Data is a format and not a subject. The creation of digital data crosses all fields of study. Subjects related to research area strengths of the university and of local interest are prioritized.
A. Chronology of the subject
There are not chronological restrictions, subject to other relevant policies. Materials on both current and historical topics are considered.
B. Languages of the resources collected
English language materials are primarily collected. Foreign language materials will be considered, subject to determination of special skills needed to process the data and any associated costs.
C. Geography of the subject
There are no geographic restrictions, subject to other relevant policies. Materials related to MSU, the local area, and Michigan are a particular emphasis.
D. Format of the resources collected
Data will be evaluated based on size and data file characteristics. Larger, complex, and heterogeneous data file collections are more resource-intensive and will require careful consideration of available resources. A general guideline is that data under 100MB or 100 files is not considered to be resource-intensive, whereas data over 100MB or 100 files is considered to be resource-intensive. Standalone data sets are less resource intensive than a thematic collection of many data files.
Data must be complete and ready for distribution in its final or most useful form. Data will be preserved in the fidelity received; therefore high quality files are preferred. Data files may be reformatted for access as needed. File formats should meet the recommended file formats for content type as stipulated by the Digital Curation unit. Formats that do not meet recommended file formats may limit the Libraries’ ability to preserve data; this includes proprietary and obsolete formats. Processing of outdated file formats may incur additional costs which impact selection feasibility.
E. Date of publication of resources collected
Both current and historical data have potential value. Legacy data collections and new publications may be considered. The key factors are expected use and resources required to prepare data for the collection.

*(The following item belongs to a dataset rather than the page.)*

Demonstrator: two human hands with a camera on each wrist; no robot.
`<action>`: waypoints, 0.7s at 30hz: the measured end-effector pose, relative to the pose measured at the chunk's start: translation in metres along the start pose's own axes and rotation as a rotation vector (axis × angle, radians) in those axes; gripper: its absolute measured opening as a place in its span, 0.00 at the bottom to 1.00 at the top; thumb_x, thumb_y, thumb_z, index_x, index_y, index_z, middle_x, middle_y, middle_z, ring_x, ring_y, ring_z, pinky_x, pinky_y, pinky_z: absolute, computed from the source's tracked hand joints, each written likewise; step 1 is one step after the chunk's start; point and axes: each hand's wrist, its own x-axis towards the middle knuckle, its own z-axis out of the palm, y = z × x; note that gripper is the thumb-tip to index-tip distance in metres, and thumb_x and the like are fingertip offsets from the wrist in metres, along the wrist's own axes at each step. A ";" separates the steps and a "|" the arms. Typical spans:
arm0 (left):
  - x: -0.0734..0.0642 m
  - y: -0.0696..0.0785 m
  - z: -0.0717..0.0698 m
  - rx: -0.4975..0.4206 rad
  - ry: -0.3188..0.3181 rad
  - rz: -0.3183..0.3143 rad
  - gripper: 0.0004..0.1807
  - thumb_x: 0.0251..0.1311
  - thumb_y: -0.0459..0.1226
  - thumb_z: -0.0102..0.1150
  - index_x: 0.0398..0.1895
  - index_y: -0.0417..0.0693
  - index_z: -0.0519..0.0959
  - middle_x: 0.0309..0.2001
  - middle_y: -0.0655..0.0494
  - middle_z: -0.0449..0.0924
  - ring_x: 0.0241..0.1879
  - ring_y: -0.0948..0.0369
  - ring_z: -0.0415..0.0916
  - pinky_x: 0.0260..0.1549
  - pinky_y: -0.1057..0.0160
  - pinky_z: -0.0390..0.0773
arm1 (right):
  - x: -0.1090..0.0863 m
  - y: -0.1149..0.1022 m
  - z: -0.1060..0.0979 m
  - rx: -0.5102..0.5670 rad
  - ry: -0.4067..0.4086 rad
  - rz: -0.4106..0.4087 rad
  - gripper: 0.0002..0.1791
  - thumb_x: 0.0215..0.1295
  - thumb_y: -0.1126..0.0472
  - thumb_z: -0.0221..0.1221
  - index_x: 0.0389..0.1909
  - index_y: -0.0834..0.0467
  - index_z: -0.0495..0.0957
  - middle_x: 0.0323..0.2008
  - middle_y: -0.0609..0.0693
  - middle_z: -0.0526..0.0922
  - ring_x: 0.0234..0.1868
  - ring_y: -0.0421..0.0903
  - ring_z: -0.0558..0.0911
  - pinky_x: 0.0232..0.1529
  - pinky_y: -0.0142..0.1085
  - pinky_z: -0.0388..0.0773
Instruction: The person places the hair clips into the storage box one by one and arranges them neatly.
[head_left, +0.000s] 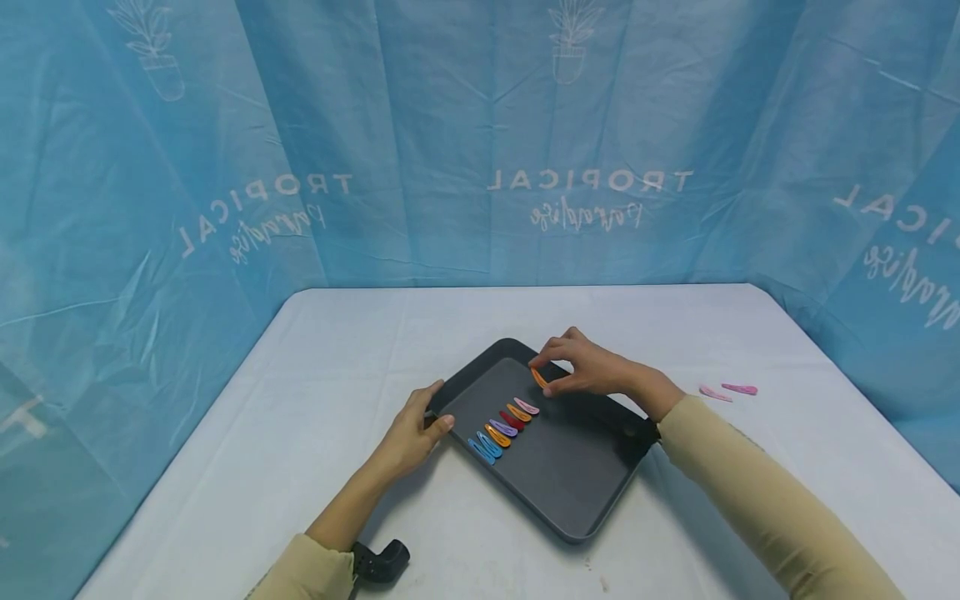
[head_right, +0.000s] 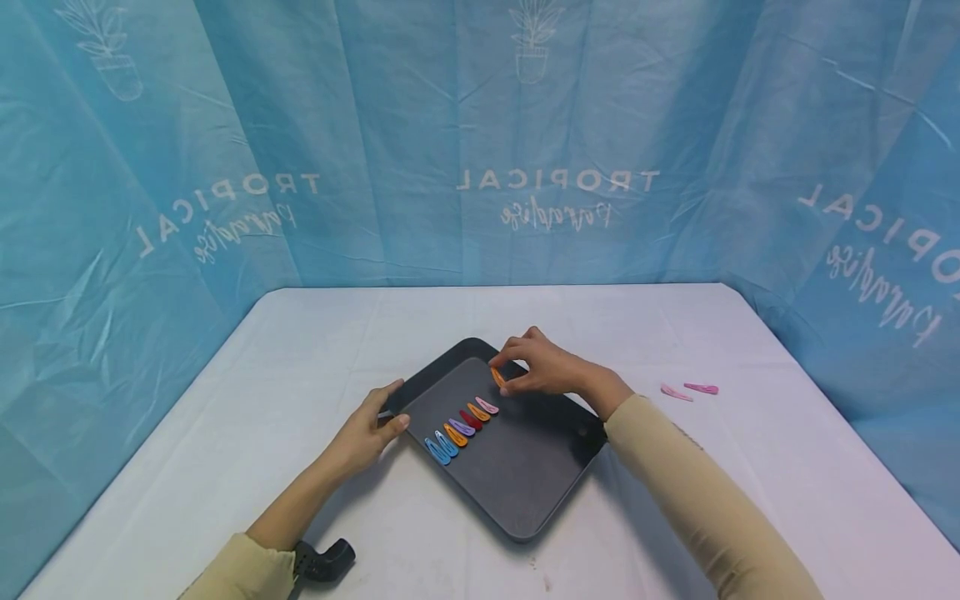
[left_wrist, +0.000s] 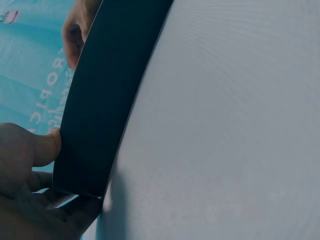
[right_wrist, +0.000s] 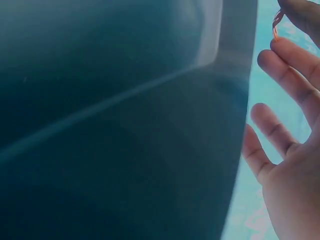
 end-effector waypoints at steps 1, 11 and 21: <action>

F. Authorship and Intellectual Property
Data collected under this policy is expected to be authored by at least one MSU researcher. The author must hold the copyright or secure the copyright. Proprietary data will not be considered. The author must sign a Depositor Agreement acknowledging the rights and responsibilities of the author and the Libraries.
Authors should understand that they may be required to work with the Libraries to facilitate adding their data to the collection and should be available to assist as needed. The deposit and curation process required to add digital data files to the collection is a complex process which may require ongoing communication until ingest is complete.
G. Documentation and Data Quality
Data should meet general quality standards established by disciplinary norms, including provision of adequate documentation and metadata, or documentation required to produce metadata. The Libraries’ are not able to provide editorial or peer review of the data.
Adequate documentation is required for data re-use and cataloging purposes. The data file(s) should be accompanied by documentation necessary for interpretation and re-use. A completed “readme” file may be requested of data authors. Documentation should include a bibliography of related publications in order to provide additional context for the data.
Data are intended for public open access. Confidential and sensitive information will not be collected. It is preferred to make data available for immediate access. Short embargo periods may be considered as part of an active curation plan with the goal of making the data publicly accessible.
I. Selection Responsibility
Based on the author, content, and subject, the appropriate subject selector librarian will evaluate the collection fit. Consultation with relevant specialist librarians will help to determine collection fit and feasibility based on additional criteria such as format and technical requirements and anticipated costs and resource requirements.